Kıyıların ve sahil şeritlerinin kullanım amaçlarına göre derinliği, kişilerin bu yerlerden yararlanma olanakları ve şartları Kıyı Kanunu ile düzenlenmiş ve anılan Kanun'da kıyı ve sahil şeritlerinin kamu yararına kullanımı, kıyının korunması amacına yönelik olarak yapılabilecek yapılar sınırlı olarak sayılarak, Kıyı Kanunu'ndan önce oluşmuş hakların nasıl ve hangi ölçüler içinde korunabileceğini belirlemek için geçici madde eklenmiştir.

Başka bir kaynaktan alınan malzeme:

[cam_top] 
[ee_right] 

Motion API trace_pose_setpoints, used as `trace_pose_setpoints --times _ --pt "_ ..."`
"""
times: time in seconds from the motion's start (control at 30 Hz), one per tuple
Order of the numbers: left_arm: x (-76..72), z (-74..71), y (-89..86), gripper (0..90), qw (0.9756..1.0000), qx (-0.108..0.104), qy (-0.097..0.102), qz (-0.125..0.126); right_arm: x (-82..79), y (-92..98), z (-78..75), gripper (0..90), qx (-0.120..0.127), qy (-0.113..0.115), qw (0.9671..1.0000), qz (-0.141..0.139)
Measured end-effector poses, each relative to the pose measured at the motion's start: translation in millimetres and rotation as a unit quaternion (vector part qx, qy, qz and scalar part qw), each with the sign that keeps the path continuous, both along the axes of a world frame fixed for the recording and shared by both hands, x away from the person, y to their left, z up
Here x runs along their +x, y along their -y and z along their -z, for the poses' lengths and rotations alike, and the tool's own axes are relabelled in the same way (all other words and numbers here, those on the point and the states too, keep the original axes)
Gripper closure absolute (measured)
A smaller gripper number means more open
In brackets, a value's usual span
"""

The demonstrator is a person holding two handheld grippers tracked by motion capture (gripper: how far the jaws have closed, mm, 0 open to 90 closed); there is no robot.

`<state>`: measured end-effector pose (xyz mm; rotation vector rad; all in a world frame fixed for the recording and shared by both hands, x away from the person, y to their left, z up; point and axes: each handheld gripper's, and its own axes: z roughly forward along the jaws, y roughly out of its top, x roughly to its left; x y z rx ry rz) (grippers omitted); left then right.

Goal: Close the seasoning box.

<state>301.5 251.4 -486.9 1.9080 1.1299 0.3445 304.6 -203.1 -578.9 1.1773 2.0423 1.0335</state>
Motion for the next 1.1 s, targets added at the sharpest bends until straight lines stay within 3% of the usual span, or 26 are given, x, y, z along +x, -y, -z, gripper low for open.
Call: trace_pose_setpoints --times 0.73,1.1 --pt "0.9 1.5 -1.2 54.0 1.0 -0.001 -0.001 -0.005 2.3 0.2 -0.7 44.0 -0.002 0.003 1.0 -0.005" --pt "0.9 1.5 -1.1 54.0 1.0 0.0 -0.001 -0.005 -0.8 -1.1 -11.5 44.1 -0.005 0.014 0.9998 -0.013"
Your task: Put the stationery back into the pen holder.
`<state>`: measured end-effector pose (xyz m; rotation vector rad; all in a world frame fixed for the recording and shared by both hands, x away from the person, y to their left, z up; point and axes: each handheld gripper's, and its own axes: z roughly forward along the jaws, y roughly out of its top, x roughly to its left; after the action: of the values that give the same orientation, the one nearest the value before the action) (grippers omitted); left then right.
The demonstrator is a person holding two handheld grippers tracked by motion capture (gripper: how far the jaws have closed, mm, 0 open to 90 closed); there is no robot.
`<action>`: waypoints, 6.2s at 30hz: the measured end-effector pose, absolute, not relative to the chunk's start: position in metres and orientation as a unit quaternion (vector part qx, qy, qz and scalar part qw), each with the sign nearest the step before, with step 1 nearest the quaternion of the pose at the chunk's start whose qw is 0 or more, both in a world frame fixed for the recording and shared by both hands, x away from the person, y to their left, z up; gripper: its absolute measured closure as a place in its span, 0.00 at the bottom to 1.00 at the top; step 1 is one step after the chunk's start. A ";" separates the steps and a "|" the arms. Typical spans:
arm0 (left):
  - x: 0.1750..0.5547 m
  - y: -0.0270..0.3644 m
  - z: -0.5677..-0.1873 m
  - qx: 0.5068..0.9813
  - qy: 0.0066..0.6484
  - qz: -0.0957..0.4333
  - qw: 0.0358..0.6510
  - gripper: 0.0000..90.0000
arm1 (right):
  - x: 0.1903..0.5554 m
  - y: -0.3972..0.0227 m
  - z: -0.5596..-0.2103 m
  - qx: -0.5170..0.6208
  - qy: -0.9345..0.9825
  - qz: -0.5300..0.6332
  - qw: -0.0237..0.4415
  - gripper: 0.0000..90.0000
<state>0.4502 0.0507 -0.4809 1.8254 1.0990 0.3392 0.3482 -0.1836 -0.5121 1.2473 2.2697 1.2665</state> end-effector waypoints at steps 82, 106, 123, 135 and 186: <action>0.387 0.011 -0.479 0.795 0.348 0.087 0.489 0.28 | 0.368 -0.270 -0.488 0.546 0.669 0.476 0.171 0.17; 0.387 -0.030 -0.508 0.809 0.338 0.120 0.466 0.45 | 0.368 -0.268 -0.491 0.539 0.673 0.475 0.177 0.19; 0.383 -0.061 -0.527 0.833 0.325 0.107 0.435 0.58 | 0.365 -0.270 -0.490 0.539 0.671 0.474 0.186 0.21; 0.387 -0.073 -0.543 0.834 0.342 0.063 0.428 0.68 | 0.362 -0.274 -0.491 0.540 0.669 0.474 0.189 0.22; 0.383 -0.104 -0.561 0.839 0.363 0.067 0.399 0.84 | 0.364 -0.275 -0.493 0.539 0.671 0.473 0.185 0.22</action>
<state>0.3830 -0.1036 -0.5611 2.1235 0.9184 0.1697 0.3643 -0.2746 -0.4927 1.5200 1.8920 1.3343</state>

Kıyı Kanunu'nun geçici maddesi ile bu Kanun'un yürürlüğe girdiği 17/04/1990 tarihinden önce mevzuat hükümlerine uygun olarak onanmış ve kısmen veya tamamen yapılaşmış 1/1000 ölçekli uygulama imar planlarının sahil şeritleri ile ilgili hükümleri geçerli kabul edilmiş iken, Kıyı Kanunu'na işlenemeyen hükümler arasına eklenen 3830 sayılı Kanun'un geçici maddesiyle ise, kısmen veya tamamen yapılaşmamış alanlarla ilgili imar planı revizyonlarının, anılan Kanun'un yürürlüğe girdiği 11/07/1992 tarihinden itibaren 1 yıl içinde tamamlanması öngörülmüştür.
Bu durumda, 3621 sayılı Kıyı Kanunu'nun geçici madddesi kısmen veya tamamen yapılaşmış alanlarda bu Kanun'un yürürlüğe girmesinden önce kazanılmış hakların korunmasına ilişkin iken, Kıyı Kanunu'na işlenemeyen hükümler arasına eklenen 3830 sayılı Kanun'un geçici maddesinin ise kısmen veya tamamen yapılaşmamış alanlarda imar planı revizyonlarının 1 yıl içinde tamamlanmasına ilişkin olduğu, dolayısıyla 3621 sayılı Kıyı Kanunu'nun geçici maddesi ile 3830 sayılı Kanun'un geçici maddesinin farklı hususlara ilişkin düzenlemeler getirdiği görülmektedir.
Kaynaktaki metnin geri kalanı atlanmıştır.